WORK ITEM: Could the entries below be reproduced exactly, with the images removed?

EXERCISE MATERIAL:
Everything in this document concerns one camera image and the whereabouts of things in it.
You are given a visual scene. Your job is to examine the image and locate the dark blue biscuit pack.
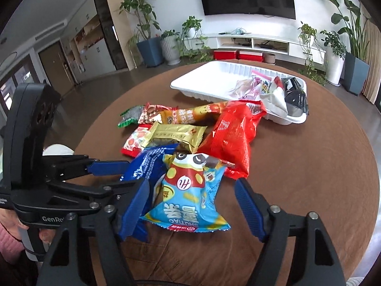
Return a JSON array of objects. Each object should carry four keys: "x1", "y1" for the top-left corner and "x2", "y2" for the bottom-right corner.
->
[{"x1": 119, "y1": 143, "x2": 180, "y2": 244}]

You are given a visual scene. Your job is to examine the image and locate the light blue chips bag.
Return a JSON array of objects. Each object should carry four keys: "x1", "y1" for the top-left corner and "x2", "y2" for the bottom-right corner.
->
[{"x1": 141, "y1": 152, "x2": 231, "y2": 233}]

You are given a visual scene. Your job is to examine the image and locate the green seed packet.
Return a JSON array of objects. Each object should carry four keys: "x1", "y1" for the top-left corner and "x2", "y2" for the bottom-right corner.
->
[{"x1": 118, "y1": 105, "x2": 144, "y2": 128}]

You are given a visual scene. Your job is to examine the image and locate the red snack bag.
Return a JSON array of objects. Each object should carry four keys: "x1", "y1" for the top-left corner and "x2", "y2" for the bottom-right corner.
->
[{"x1": 198, "y1": 100, "x2": 267, "y2": 179}]

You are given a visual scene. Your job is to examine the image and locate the gold wafer packet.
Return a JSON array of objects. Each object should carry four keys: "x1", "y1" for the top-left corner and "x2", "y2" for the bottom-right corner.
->
[{"x1": 141, "y1": 122, "x2": 207, "y2": 153}]

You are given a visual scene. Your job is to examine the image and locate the white red sausage snack packet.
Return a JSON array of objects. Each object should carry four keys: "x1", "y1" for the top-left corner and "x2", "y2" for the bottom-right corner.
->
[{"x1": 260, "y1": 76, "x2": 288, "y2": 117}]

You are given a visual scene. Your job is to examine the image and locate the black snack packet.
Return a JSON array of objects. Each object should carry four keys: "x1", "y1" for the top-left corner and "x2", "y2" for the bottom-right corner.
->
[{"x1": 281, "y1": 77, "x2": 309, "y2": 117}]

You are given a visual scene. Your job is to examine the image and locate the pink white snack packet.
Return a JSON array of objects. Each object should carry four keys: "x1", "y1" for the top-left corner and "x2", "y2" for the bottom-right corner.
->
[{"x1": 242, "y1": 70, "x2": 272, "y2": 101}]

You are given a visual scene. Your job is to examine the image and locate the clear white snack packet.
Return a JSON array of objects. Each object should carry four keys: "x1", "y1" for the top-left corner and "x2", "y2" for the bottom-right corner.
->
[{"x1": 229, "y1": 79, "x2": 253, "y2": 99}]

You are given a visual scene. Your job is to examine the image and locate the pink sleeve left forearm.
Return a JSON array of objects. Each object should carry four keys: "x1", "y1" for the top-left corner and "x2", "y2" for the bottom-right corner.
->
[{"x1": 0, "y1": 225, "x2": 25, "y2": 263}]

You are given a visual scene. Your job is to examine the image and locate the left hand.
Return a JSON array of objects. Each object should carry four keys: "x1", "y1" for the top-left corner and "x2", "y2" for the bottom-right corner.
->
[{"x1": 0, "y1": 209, "x2": 55, "y2": 243}]

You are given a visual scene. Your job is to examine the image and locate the red strawberry snack packet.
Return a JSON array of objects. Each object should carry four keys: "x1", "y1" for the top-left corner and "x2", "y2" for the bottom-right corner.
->
[{"x1": 121, "y1": 124, "x2": 152, "y2": 158}]

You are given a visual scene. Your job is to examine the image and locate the white round stool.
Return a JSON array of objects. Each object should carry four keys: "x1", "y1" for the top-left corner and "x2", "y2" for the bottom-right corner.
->
[{"x1": 43, "y1": 144, "x2": 74, "y2": 156}]

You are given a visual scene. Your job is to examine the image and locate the orange snack packet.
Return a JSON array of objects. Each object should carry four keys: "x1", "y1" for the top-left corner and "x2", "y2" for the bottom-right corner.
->
[{"x1": 160, "y1": 101, "x2": 228, "y2": 124}]

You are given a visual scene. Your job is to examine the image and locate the blue planter with tree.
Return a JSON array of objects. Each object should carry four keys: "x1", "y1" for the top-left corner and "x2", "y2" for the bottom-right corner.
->
[{"x1": 119, "y1": 0, "x2": 164, "y2": 67}]

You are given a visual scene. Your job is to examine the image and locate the white plastic tray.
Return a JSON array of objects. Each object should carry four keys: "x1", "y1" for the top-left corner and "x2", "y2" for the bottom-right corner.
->
[{"x1": 170, "y1": 60, "x2": 309, "y2": 126}]

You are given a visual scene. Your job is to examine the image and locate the white ribbed planter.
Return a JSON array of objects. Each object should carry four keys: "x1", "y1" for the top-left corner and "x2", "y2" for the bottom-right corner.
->
[{"x1": 160, "y1": 30, "x2": 181, "y2": 66}]

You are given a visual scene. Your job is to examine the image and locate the small beige pot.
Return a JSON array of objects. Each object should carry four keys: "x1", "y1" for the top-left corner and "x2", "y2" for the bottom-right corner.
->
[{"x1": 263, "y1": 52, "x2": 276, "y2": 65}]

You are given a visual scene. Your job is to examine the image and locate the red storage box right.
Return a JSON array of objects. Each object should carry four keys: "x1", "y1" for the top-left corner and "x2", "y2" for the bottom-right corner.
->
[{"x1": 238, "y1": 50, "x2": 264, "y2": 62}]

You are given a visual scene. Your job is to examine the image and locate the red storage box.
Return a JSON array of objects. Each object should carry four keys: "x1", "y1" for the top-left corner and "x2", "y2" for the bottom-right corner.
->
[
  {"x1": 238, "y1": 50, "x2": 264, "y2": 62},
  {"x1": 213, "y1": 50, "x2": 238, "y2": 60}
]

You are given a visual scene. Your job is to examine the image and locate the red storage box left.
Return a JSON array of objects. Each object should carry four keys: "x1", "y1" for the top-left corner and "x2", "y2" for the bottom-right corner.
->
[{"x1": 213, "y1": 50, "x2": 238, "y2": 60}]

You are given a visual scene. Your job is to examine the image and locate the trailing pothos plant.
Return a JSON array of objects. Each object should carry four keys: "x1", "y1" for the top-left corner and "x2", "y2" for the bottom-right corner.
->
[{"x1": 178, "y1": 15, "x2": 213, "y2": 64}]

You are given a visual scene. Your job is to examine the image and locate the white tv console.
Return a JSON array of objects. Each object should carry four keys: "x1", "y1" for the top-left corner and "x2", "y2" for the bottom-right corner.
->
[{"x1": 185, "y1": 32, "x2": 327, "y2": 66}]

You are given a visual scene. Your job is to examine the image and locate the white tall planter right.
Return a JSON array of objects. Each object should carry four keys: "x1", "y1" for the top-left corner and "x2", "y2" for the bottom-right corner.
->
[{"x1": 320, "y1": 30, "x2": 347, "y2": 87}]

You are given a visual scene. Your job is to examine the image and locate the beige curtain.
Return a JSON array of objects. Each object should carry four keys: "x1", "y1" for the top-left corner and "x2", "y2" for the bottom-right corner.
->
[{"x1": 362, "y1": 21, "x2": 381, "y2": 105}]

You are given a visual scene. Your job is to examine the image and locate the grey tall planter right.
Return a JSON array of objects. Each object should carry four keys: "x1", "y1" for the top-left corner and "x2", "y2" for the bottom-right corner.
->
[{"x1": 327, "y1": 0, "x2": 369, "y2": 96}]

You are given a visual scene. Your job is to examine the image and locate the wooden wall cabinet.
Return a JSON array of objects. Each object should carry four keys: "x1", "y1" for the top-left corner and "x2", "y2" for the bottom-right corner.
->
[{"x1": 61, "y1": 0, "x2": 136, "y2": 83}]

EXPECTED OUTPUT:
Everything in this document concerns one camera image and the whereabouts of things in it.
You are given a visual scene. Your job is to examine the image and locate the dark blue biscuit pack.
Return a JSON array of objects. Each object should carry four keys: "x1", "y1" for the top-left corner and "x2", "y2" for the bottom-right corner.
->
[{"x1": 119, "y1": 143, "x2": 180, "y2": 244}]

You are given a visual scene. Your job is to examine the image and locate the light blue chips bag.
Return a JSON array of objects. Each object should carry four keys: "x1", "y1" for the top-left corner and "x2", "y2" for the bottom-right corner.
->
[{"x1": 141, "y1": 152, "x2": 231, "y2": 233}]

You are given a visual scene. Your job is to examine the image and locate the green seed packet.
Return a JSON array of objects. Each object should carry four keys: "x1", "y1" for the top-left corner and "x2", "y2" for the bottom-right corner.
->
[{"x1": 118, "y1": 105, "x2": 144, "y2": 128}]

You are given a visual scene. Your job is to examine the image and locate the red snack bag.
Return a JSON array of objects. Each object should carry four keys: "x1", "y1" for the top-left corner and "x2", "y2" for the bottom-right corner.
->
[{"x1": 198, "y1": 100, "x2": 267, "y2": 179}]

You are given a visual scene. Your job is to examine the image and locate the gold wafer packet.
Return a JSON array of objects. Each object should carry four keys: "x1", "y1" for the top-left corner and "x2", "y2" for the bottom-right corner.
->
[{"x1": 141, "y1": 122, "x2": 207, "y2": 153}]

You are given a visual scene. Your job is to examine the image and locate the white red sausage snack packet.
Return a JSON array of objects. Each object should carry four keys: "x1", "y1" for the top-left corner and "x2", "y2" for the bottom-right corner.
->
[{"x1": 260, "y1": 76, "x2": 288, "y2": 117}]

You are given a visual scene. Your job is to examine the image and locate the black snack packet.
Return a JSON array of objects. Each object should carry four keys: "x1", "y1" for the top-left corner and "x2", "y2" for the bottom-right corner.
->
[{"x1": 281, "y1": 77, "x2": 309, "y2": 117}]

You are given a visual scene. Your job is to examine the image and locate the pink white snack packet.
Return a JSON array of objects. Each object should carry four keys: "x1", "y1" for the top-left corner and "x2", "y2" for the bottom-right corner.
->
[{"x1": 242, "y1": 70, "x2": 272, "y2": 101}]

You are given a visual scene. Your job is to examine the image and locate the clear white snack packet.
Return a JSON array of objects. Each object should carry four keys: "x1", "y1" for the top-left corner and "x2", "y2" for the bottom-right corner.
->
[{"x1": 229, "y1": 79, "x2": 253, "y2": 99}]

You are given a visual scene. Your job is to examine the image and locate the pink sleeve left forearm.
Return a JSON array of objects. Each object should carry four keys: "x1", "y1" for the top-left corner and "x2", "y2" for the bottom-right corner.
->
[{"x1": 0, "y1": 225, "x2": 25, "y2": 263}]

You are given a visual scene. Your job is to examine the image and locate the left hand.
Return a JSON array of objects. Each object should carry four keys: "x1", "y1" for the top-left corner and "x2", "y2" for the bottom-right corner.
->
[{"x1": 0, "y1": 209, "x2": 55, "y2": 243}]

You are given a visual scene. Your job is to examine the image and locate the red strawberry snack packet.
Return a JSON array of objects. Each object should carry four keys: "x1", "y1" for the top-left corner and "x2", "y2" for the bottom-right corner.
->
[{"x1": 121, "y1": 124, "x2": 152, "y2": 158}]

You are given a visual scene. Your job is to examine the image and locate the white round stool.
Return a JSON array of objects. Each object should carry four keys: "x1", "y1" for the top-left corner and "x2", "y2" for the bottom-right corner.
->
[{"x1": 43, "y1": 144, "x2": 74, "y2": 156}]

You are given a visual scene. Your job is to examine the image and locate the orange snack packet.
Return a JSON array of objects. Each object should carry four keys: "x1", "y1" for the top-left corner and "x2", "y2" for the bottom-right corner.
->
[{"x1": 160, "y1": 101, "x2": 228, "y2": 124}]

You are given a visual scene. Your job is to examine the image and locate the blue planter with tree.
Return a JSON array of objects. Each object should carry four keys: "x1", "y1" for the top-left corner and "x2", "y2" for the bottom-right corner.
->
[{"x1": 119, "y1": 0, "x2": 164, "y2": 67}]

You are given a visual scene. Your job is to examine the image and locate the white plastic tray.
Return a JSON array of objects. Each object should carry four keys: "x1", "y1" for the top-left corner and "x2", "y2" for the bottom-right corner.
->
[{"x1": 170, "y1": 60, "x2": 309, "y2": 126}]

You are given a visual scene. Your job is to examine the image and locate the white ribbed planter.
Return a JSON array of objects. Each object should carry four keys: "x1", "y1" for the top-left corner and "x2", "y2" for the bottom-right corner.
->
[{"x1": 160, "y1": 30, "x2": 181, "y2": 66}]

You are given a visual scene. Your job is to examine the image and locate the small beige pot.
Return a JSON array of objects. Each object should carry four keys: "x1", "y1" for the top-left corner and "x2", "y2" for the bottom-right corner.
->
[{"x1": 263, "y1": 52, "x2": 276, "y2": 65}]

You are given a visual scene. Your job is to examine the image and locate the red storage box right.
Return a JSON array of objects. Each object should carry four keys: "x1", "y1" for the top-left corner and "x2", "y2" for the bottom-right corner.
->
[{"x1": 238, "y1": 50, "x2": 264, "y2": 62}]

You are given a visual scene. Your job is to examine the image and locate the red storage box.
Return a JSON array of objects. Each object should carry four keys: "x1", "y1" for the top-left corner and "x2", "y2" for the bottom-right corner.
->
[
  {"x1": 238, "y1": 50, "x2": 264, "y2": 62},
  {"x1": 213, "y1": 50, "x2": 238, "y2": 60}
]

You are given a visual scene. Your job is to examine the image and locate the red storage box left.
Return a JSON array of objects. Each object should carry four keys: "x1", "y1" for the top-left corner and "x2", "y2" for the bottom-right corner.
->
[{"x1": 213, "y1": 50, "x2": 238, "y2": 60}]

You are given a visual scene. Your job is to examine the image and locate the trailing pothos plant.
Return a JSON array of objects. Each object should carry four keys: "x1", "y1" for the top-left corner and "x2", "y2" for the bottom-right corner.
->
[{"x1": 178, "y1": 15, "x2": 213, "y2": 64}]

You are given a visual scene. Your job is to examine the image and locate the white tv console.
Return a JSON array of objects. Each object should carry four keys: "x1", "y1" for the top-left corner and "x2", "y2" for the bottom-right corner.
->
[{"x1": 185, "y1": 32, "x2": 327, "y2": 66}]

You are given a visual scene. Your job is to examine the image and locate the white tall planter right.
Return a JSON array of objects. Each object should carry four keys: "x1", "y1" for the top-left corner and "x2", "y2" for the bottom-right corner.
->
[{"x1": 320, "y1": 30, "x2": 347, "y2": 87}]

You are given a visual scene. Your job is to examine the image and locate the beige curtain.
Return a JSON array of objects. Each object should carry four keys: "x1", "y1" for the top-left corner and "x2", "y2" for the bottom-right corner.
->
[{"x1": 362, "y1": 21, "x2": 381, "y2": 105}]

You are given a visual scene. Your job is to examine the image and locate the grey tall planter right.
Return a JSON array of objects. Each object should carry four keys: "x1", "y1" for the top-left corner and "x2", "y2" for the bottom-right corner.
->
[{"x1": 327, "y1": 0, "x2": 369, "y2": 96}]

You are given a visual scene. Your job is to examine the image and locate the wooden wall cabinet.
Return a JSON array of objects. Each object should carry four keys: "x1", "y1" for the top-left corner and "x2", "y2" for the bottom-right corner.
->
[{"x1": 61, "y1": 0, "x2": 136, "y2": 83}]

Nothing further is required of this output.